Habíamos coincidido pocos años antes en Roma, y yo sabía que la vida le había obligado a madurar pronto: era el mayor de cuatro hermanos y era huérfano de padre desde los diez años. Eso había enreciado su carácter, que era una mezcla feliz de reciedumbre, ingenio y simpatía.

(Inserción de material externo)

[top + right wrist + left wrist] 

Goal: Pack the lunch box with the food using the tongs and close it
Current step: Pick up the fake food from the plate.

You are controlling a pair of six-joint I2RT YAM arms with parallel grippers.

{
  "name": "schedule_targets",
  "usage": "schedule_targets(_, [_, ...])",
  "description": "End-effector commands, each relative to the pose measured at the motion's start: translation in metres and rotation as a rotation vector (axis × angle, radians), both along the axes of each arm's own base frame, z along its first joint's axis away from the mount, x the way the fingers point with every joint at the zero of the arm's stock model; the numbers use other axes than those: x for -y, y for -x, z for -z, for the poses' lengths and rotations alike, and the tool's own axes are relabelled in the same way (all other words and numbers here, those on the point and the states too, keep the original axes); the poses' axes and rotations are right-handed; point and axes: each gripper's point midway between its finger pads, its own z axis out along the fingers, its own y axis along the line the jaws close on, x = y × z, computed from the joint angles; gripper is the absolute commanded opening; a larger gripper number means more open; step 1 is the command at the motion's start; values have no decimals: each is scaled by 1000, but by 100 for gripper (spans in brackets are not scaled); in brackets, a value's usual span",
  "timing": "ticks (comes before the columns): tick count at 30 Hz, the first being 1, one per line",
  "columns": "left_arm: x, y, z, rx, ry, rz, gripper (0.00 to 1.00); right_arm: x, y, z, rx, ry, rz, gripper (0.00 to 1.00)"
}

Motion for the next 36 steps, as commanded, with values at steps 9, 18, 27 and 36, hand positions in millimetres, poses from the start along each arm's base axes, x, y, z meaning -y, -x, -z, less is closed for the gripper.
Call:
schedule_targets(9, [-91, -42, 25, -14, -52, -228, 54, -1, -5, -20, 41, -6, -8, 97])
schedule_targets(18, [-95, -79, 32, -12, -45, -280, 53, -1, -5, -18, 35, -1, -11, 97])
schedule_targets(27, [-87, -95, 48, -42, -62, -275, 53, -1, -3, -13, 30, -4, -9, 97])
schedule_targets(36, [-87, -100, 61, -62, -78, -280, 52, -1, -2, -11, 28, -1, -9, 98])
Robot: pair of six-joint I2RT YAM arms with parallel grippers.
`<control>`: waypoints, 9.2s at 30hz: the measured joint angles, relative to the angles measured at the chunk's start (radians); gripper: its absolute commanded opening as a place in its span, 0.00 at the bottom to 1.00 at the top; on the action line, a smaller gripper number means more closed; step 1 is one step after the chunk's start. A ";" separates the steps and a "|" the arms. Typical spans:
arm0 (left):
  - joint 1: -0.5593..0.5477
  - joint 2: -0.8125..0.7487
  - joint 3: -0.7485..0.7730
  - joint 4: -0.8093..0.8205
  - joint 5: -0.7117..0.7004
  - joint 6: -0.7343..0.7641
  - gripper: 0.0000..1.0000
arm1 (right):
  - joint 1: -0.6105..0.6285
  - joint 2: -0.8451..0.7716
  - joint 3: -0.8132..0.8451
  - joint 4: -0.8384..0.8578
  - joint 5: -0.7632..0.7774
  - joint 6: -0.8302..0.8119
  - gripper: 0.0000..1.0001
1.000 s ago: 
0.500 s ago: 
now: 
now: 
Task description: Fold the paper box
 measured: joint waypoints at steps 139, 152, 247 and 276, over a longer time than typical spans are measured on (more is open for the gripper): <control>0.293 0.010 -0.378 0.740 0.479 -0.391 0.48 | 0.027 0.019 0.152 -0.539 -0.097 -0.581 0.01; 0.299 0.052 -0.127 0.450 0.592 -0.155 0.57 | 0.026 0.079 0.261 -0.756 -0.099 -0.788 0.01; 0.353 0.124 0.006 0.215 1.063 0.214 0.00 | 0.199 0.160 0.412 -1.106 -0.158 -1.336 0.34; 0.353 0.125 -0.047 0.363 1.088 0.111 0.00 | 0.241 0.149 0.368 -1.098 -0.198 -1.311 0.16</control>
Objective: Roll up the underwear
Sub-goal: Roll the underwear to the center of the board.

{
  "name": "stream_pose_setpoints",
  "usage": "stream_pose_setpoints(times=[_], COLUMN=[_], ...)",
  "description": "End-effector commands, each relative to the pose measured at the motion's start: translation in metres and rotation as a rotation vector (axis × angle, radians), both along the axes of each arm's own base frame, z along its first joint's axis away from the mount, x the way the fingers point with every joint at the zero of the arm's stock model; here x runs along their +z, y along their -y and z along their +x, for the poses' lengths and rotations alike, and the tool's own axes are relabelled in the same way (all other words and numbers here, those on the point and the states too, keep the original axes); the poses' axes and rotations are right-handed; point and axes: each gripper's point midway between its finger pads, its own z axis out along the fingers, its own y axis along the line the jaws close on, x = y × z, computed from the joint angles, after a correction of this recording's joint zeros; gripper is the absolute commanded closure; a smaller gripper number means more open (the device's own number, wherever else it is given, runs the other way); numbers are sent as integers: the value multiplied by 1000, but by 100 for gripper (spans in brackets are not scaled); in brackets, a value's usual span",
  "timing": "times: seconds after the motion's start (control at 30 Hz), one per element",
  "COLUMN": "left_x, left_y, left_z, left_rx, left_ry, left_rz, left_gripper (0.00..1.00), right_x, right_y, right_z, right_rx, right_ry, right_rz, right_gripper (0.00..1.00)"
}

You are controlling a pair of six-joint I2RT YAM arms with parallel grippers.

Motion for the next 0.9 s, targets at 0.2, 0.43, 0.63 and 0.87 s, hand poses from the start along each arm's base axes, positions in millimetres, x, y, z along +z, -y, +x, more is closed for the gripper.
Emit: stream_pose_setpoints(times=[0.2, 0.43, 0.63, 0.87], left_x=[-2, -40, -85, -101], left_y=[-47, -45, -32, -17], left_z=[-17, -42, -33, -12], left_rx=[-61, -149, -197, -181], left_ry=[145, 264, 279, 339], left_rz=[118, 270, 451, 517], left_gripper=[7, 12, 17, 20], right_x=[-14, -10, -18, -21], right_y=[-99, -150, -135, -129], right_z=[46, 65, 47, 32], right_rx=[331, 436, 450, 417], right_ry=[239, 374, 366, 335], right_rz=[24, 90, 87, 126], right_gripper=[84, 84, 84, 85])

Después de estudiar ingeniería industrial en Madrid y Bilbao, había ejercido su profesión durante algún tiempo en Irlanda. Se ordenó sacerdote cuatro años antes que yo, en 1951, y era un hombre con grandes dotes de gobierno y organización, que provenían en parte de su formación profesional y en parte de su familia: uno de sus abuelos, un general del siglo XIX, había sido virrey de Filipinas. El Padre —como llamábamos familiarmente a san Josemaría—, que le conocía bien, alguna vez le decía de broma «Jota-erre», poniendo énfasis en las consonantes, aludiendo a su carácter tenaz, enérgico y decidido.
José Ramón tenía la fuerza y el ímpetu de los pioneros, y por eso no me extrañó que el Padre le hubiese encomendado abrir brecha en diversos países, primero en Irlanda y luego en Norteamérica.
—Voy a visitar algunos colegios de la zona. ¿Me acompañas? —me propuso, nada más llegar a Boston.
—Muy bien —le contesté. Y entre visita y visita me fue contando lo que podríamos llamar «la prehistoria del Opus Dei en Japón». Me dijo que el Padre le había preguntado si podía contar con él para dar los primeros pasos en Oriente y que le había respondido enseguida que sí. Aquellas visitas eran las últimas gestiones que debía hacer en Norteamérica antes de marchar para Japón.